___ DATA SHOWN ___
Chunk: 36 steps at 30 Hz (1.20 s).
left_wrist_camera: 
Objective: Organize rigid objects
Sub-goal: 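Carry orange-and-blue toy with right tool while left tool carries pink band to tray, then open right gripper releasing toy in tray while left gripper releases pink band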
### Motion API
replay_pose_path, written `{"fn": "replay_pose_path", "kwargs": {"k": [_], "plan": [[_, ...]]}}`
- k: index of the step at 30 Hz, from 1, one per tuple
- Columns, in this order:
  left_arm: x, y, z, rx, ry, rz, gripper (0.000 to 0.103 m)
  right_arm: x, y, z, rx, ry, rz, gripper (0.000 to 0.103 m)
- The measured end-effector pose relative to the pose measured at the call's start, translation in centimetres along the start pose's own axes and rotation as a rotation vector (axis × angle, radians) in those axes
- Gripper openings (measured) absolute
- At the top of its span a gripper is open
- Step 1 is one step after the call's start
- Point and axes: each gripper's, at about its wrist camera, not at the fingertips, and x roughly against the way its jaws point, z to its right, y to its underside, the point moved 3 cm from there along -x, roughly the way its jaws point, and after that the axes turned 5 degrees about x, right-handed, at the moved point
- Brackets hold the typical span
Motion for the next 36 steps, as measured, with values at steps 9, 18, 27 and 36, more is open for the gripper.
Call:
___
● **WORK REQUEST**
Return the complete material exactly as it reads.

● **RESPONSE**
Chunk: 36 steps at 30 Hz (1.20 s).
left_wrist_camera: 
Objective: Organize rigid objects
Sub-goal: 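Carry orange-and-blue toy with right tool while left tool carries pink band to tray, then open right gripper releasing toy in tray while left gripper releases pink band
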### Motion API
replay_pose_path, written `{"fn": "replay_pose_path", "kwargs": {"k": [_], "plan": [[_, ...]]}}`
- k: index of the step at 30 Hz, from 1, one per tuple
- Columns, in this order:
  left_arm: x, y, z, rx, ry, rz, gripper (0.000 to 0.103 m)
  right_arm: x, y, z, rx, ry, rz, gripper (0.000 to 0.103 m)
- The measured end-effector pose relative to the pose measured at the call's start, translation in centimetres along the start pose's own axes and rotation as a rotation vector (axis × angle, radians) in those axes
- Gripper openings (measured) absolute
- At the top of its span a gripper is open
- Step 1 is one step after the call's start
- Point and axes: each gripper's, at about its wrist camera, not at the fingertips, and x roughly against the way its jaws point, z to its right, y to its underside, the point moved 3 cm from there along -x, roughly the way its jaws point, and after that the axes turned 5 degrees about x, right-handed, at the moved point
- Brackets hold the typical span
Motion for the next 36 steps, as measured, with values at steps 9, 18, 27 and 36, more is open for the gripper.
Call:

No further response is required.